Various biocompatible polymers have been integrated into NP technology for the treatment of HNCs. ⁶⁶ These include natural polymers such as chitosan and synthetic polymers such as PLGA and polyethylene glycol (PEG). Polymeric NPs can exist alone or as add‐on coatings with other NP technologies such as micelles ⁴⁶ or inorganic NPs. ⁶⁷ Chitosan NPs have been used for both PDT and gene therapy for HNSCCs. ⁶⁸ , ⁶⁹ PEG NPs have been used to transport cisplatin, ⁷⁰ docetaxel, ⁷¹ and tyrosine kinase inhibitors ⁴⁷ to HNC cells; PLGA NPs have been used to transport paclitaxel, ⁷² doxorubicin, ⁷³ and cetuximab ⁷⁴ to HNSCC cells.

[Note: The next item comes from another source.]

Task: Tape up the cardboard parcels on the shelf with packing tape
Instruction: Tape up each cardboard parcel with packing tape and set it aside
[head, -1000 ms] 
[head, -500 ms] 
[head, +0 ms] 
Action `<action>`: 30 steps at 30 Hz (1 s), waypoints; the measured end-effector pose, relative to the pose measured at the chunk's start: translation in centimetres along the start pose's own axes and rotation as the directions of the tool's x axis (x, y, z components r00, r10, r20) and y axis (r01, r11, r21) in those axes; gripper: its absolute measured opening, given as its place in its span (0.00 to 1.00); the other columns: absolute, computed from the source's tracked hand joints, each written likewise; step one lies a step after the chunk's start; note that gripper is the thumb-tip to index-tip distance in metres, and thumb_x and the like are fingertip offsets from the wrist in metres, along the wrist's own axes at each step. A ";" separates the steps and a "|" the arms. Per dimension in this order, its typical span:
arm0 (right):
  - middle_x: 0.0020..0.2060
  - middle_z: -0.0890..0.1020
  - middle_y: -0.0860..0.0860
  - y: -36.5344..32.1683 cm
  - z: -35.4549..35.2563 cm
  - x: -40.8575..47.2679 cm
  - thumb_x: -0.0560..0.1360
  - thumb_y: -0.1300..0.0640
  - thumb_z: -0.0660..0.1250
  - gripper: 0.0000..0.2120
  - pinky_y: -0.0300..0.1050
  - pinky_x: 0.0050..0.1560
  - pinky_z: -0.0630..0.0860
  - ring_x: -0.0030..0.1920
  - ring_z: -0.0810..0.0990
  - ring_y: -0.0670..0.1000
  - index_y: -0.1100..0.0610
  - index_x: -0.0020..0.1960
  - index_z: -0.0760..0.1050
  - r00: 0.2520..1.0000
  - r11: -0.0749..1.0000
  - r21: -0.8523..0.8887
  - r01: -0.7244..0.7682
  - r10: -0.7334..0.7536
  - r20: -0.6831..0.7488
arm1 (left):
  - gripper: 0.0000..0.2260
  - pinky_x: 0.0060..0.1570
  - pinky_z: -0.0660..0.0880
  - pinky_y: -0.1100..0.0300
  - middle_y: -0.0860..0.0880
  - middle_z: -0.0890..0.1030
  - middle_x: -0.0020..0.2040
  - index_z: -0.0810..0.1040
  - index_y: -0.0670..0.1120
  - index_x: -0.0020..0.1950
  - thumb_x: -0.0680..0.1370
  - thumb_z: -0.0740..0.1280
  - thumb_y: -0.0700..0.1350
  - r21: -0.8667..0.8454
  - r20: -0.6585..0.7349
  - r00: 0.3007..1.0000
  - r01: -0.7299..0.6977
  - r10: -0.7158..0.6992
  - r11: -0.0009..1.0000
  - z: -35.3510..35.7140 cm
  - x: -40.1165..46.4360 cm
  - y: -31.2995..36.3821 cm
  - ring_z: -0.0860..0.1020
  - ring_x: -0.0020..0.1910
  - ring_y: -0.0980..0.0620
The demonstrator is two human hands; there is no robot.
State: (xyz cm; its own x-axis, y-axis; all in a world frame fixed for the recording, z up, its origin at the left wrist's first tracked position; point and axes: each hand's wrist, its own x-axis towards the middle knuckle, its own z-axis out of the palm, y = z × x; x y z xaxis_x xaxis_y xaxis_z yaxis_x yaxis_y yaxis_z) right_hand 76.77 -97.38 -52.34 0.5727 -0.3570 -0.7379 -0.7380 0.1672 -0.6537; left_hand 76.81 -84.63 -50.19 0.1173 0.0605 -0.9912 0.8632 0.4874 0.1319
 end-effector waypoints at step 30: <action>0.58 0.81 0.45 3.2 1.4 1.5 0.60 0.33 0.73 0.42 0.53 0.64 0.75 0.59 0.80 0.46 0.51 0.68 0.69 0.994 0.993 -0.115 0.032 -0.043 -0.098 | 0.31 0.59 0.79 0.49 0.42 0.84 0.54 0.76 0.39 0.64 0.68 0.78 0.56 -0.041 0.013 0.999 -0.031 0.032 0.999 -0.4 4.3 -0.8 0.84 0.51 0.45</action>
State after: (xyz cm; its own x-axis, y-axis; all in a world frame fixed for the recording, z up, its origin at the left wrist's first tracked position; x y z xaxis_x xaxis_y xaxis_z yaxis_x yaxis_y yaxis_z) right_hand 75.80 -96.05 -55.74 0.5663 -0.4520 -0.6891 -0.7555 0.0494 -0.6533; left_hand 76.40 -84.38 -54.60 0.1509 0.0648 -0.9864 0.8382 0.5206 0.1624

Similar to the technology described above with EGFR‐targeting liposomes and micelles, He et al. ⁷³ report a PLGA NP that employs an anti‐EGFR antibody and a photosensitizer core for PDT. Wang et al. ⁴⁴ similarly studied cisplatin‐loaded NPs with a PLGA‐PEG shell and a peptide with EGFR affinity. ⁷⁵ Their results demonstrated increased cell cytotoxicity compared with free cisplatin and PLGA‐PEG NPs lacking the peptide. The design allows for rapid tumor cell‐specific endocytosis and subsequent shell destabilization in a lysosomal environment, resulting in increased cytotoxic activity in the presence of the targeting peptide. In addition to EGFR‐localized NPs, Lang et al. ⁴⁷ demonstrated PEG NPs with Src kinase‐blocking activity through the incorporation of saracatinib. Cancers including HNSCCs have shown increased levels of Src, which acts as a molecular switch in signal transduction. ⁷⁶ , ⁷⁷ Uniquely, the polymer shell of these NPs was sensitive to cathepsin B (CTSB), an enzyme commonly increased in HNSCCs. ⁷⁸ The result of CTSB sensitivity was increased NP specificity and reduced systemic toxicity of saracatinib as measured by aspartate aminotransferase (AST), alanine aminotransferase (ALT), and creatinine. ⁴⁷ PEG NPs have also been altered to target bony metastasis of HNSCC using cancer cell/erythrocyte coatings. ⁷⁹

PEG NPs have similarly been used to target the CD44‐variant cell line of HNSCC. ⁴⁶ The CD44 cell line has previously exhibited drug resistance attributed to an increase in glutathione and enhanced cellular protection. ⁸⁰ This delayed‐release technology, therefore, protects the drug from glutathione‐induced reduction and increases active therapy at the level of the nucleus. Finally, Wang et al. ⁷⁴ applied phase‐changeable PLGA NPs to treat anaplastic thyroid cancer. These NPs can undergo ultrasound‐driven drug release which they used for in vivo imaging and the release of cetuximab.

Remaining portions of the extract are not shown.